Fast jeder von uns kennt den Meerrettich aus dem eigenen
Garten.
Der Meerrettich ist eine 40 bis 150 cm hohe Staude, die in
Europa wild vorkommt, aber zur Gewinnung des Tafelmeerrettichs
angebaut wird.
Das ausdauernde Kraut blüht von Mai bis Juli; die Wurzeln
werden von März bis Mai und von September bis Oktober
gesammelt. Man verwendet fast ausschließlich die frischen
Wurzeln. Sie werden getrocknet oder frisch als Gewürz
oder zu medizinischen Anwendungen benutzt. Sie besitzt u.a.
eine reinigende Wirkung auf den Körper, helfen bei Husten,
regen die Magen- und Darmtätigkeit an. Zudem sind die
Wurzeln antibiotisch, regen die Nierentätigkeit an und
helfen gegen Erkältungen.
Äußerlich angewendet wird Meerrettich bei rheumatische
Schmerzen.
Anwendungsbeispiele und alte Rezepte rund um den Meerrettich
Meerrettich kann man einfach so essen oder in einem Entsafter den Saft auspressen.
Wundsalbe mit Meerrettich
Kleinere Wunden kann man gut mit einer eigenen Salbe behandeln. Hier eine Salbe
mit Meerrettich und Honig. Nehmen
Sie dazu etwa neun Teile Honig und einem Teil frischen, geriebenen Meerrettich.

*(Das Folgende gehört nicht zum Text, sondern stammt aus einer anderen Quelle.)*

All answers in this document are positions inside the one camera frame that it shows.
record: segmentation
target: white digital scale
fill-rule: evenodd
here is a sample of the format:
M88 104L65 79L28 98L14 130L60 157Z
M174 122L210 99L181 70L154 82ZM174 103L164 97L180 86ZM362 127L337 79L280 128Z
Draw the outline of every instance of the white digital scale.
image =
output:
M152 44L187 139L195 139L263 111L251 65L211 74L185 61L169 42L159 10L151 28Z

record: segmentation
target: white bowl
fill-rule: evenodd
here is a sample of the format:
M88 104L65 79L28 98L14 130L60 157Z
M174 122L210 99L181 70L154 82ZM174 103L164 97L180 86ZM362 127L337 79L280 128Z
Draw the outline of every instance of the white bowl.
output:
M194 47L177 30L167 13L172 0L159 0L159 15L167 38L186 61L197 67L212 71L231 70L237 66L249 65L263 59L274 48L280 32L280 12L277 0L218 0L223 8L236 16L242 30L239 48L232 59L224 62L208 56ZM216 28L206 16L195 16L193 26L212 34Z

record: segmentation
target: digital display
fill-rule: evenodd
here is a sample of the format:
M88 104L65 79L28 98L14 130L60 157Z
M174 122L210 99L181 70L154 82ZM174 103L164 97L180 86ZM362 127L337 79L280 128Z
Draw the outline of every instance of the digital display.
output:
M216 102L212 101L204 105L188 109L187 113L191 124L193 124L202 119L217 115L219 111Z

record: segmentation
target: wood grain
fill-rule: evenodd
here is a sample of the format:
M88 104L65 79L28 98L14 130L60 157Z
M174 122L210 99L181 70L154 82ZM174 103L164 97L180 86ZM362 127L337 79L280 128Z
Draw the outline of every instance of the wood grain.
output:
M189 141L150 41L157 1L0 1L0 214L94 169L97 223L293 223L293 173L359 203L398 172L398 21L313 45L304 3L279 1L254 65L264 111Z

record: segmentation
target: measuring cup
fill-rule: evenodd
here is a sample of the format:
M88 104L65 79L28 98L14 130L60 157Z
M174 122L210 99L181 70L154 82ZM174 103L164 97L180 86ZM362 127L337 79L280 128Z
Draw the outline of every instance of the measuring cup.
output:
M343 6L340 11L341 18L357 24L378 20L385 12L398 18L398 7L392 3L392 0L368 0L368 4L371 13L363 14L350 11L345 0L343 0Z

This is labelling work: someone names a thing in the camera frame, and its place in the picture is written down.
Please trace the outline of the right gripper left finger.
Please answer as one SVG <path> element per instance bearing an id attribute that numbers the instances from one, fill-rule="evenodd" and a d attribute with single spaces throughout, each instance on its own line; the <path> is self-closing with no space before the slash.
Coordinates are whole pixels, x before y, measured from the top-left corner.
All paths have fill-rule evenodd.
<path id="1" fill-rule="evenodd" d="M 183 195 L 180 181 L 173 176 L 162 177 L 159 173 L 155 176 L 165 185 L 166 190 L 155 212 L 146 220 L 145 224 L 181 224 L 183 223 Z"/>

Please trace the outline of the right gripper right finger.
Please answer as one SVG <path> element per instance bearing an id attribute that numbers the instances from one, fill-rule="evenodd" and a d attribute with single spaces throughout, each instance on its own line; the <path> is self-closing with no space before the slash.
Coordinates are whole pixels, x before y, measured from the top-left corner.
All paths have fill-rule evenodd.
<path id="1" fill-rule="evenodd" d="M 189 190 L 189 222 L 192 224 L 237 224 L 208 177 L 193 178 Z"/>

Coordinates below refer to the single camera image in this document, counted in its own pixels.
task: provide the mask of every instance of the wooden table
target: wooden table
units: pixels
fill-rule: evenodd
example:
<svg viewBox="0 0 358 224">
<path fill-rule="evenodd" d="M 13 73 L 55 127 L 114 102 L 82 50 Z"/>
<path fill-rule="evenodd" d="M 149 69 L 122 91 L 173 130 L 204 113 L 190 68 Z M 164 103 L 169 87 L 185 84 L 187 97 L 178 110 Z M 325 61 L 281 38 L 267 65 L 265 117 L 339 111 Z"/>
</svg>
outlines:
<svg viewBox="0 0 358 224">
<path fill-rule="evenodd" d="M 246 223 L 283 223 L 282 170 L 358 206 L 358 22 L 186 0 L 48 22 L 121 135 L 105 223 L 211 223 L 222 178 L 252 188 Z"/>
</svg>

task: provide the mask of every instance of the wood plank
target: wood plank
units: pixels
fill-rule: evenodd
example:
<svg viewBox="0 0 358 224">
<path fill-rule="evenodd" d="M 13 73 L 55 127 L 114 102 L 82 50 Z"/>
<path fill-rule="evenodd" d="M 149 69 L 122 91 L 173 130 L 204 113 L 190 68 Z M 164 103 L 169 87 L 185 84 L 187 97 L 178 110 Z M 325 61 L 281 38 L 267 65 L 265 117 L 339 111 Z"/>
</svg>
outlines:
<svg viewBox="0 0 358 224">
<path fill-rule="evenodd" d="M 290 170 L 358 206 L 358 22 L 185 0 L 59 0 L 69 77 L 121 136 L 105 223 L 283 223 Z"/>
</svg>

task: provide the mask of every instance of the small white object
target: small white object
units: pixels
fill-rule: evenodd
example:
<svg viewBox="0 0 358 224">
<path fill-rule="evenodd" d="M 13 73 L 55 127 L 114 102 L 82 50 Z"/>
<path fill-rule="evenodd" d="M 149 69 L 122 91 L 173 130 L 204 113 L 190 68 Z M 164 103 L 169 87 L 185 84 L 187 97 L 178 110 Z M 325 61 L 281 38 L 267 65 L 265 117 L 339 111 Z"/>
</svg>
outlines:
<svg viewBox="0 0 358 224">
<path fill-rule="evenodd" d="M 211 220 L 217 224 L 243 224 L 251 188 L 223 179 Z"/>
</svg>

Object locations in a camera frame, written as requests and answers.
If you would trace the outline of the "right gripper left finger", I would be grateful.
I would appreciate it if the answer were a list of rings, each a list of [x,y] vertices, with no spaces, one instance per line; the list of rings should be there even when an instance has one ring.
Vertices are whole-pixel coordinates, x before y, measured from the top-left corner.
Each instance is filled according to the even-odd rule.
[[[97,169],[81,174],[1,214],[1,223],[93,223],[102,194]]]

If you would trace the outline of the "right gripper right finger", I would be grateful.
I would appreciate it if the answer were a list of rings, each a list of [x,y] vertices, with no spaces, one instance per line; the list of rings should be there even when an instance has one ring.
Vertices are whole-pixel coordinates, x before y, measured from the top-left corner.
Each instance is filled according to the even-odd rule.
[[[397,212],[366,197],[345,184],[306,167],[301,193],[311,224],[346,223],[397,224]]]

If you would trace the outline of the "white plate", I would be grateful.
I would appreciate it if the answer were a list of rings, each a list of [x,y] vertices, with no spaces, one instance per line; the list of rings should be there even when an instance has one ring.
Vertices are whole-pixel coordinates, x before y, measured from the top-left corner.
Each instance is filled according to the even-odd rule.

Mit dieser Salbe kann man auch gut Hautgeschwüre behandeln.
Bevor Sie sich selbst mit Heilkräutern behandeln
fragen Sie bitte Ihren Arzt oder Apotheker!
Vorsicht
Meerrettich kann zu Hautreizungen führen.
Meerrettich kann Magen-Darm-Beschwerden verursachen.